Kristi Noem is wrong to assert that conditions in Afghanistan have improved.
To claim the situation has improved enough for Afghans to safely return is to turn a blind eye to the Taliban’s draconian rule, which is especially barbaric for women and girls. The government does not allow girls to receive education beyond sixth grade. In December, seeking to close what it saw as a loophole, the Taliban banned women from studying to become midwives or nurses. Some provinces bar male doctors from treating female patients, which means denying women any medical care. No wonder Afghanistan has the world’s highest rate of maternal mortality outside Africa.
Many women in Afghanistan don’t leave home because they fear the morality police, who enforce strict gender segregation and require that they wear hijabs. Women are not to look at men other than their husbands or relatives. Last year, the Taliban restricted women from even raising their voices in public.
In 2023, Alejandro Mayorkas, Noem’s predecessor as DHS secretary, extended TPS for Afghans for 18 months. The people needed protection, he said, because there was a “serious threat posed by ongoing armed conflict; lack of access to food, clean water and healthcare; and destroyed infrastructure, internal displacement and economic instability.” These conditions still exist.
Adding insult to injury, as DHS seeks to repatriate Afghans, the Trump administration has cut critical humanitarian assistance to the country. Last week, the White House reversed recent cutoffs in emergency food aid to Somalia, Syria and Iraq but maintained the cuts on Afghanistan. The U.N. World Food Program says this will mean the end of food assistance for 2 million Afghans, including more than 650,000 malnourished children, moms and pregnant women. The country’s total population is about 40 million.
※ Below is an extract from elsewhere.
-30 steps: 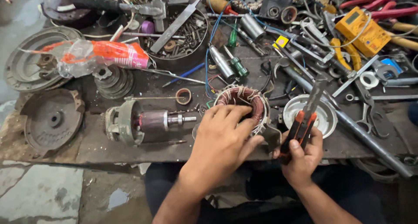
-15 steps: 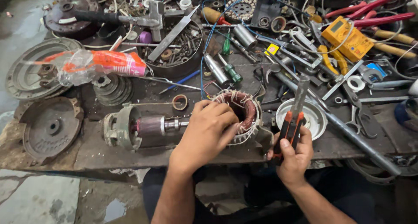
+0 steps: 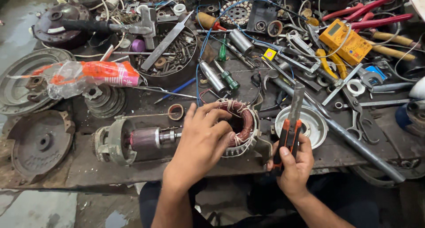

Action Against Hunger, an aid agency, warns that the cuts threaten children’s lives. This week, the group is closing its therapeutic feeding unit in Kabul because of earlier cuts to the U.S. Agency for International Development. “The children who came to the feeding unit often could not walk or even crawl,” the Associated Press reports. “Sometimes they were unable to eat because they didn’t have the energy.”
In pushing to expel Afghan refugees, the United States finds itself aligned with Pakistan and Iran. All three governments say they’re no longer willing to support large migrant populations. Pakistan wants to expel more than 3 million Afghans this year. Iran announced plans in September to send away 2 million.
Afghans who can prove that they directly assisted the U.S. war effort are still able to stay in America through the Special Immigrant Visa program. But advocacy groups say TPS has offered a layer of stability to people going through the arduous process of trying to secure the special status, which requires documentation that can be difficult to obtain. Applying for asylum is another option, but this system has a backlog of more than 2.6 million cases, and applicants must credibly demonstrate a specific personal risk if they’re sent home, rather than general fear or systemic oppression.
The Taliban craves international recognition. In the interest of “normalizing” ties, the group has freed four Americans from its custody since the start of the year. Last month, the U.S. government lifted bounties on three Taliban leaders, including the interior minister, who organized attacks against the U.S.-based government that fell in 2021.
Ideally, U.S. courts will step in before any Afghans are forced onto planes headed back to Kabul. On March 31, U.S. District Judge Edward Chen temporarily paused DHS’s attempt to revoke TPS status for Venezuelans, because letting it take effect could “inflict irreparable harm,” and said the Trump administration had failed to show “real countervailing harm” in letting the program continue.
The same is true in the case of Afghans. There is no harm in letting their TPS status continue — and no good that can come from sending them back, subjugating innocent women and children to Taliban abuse.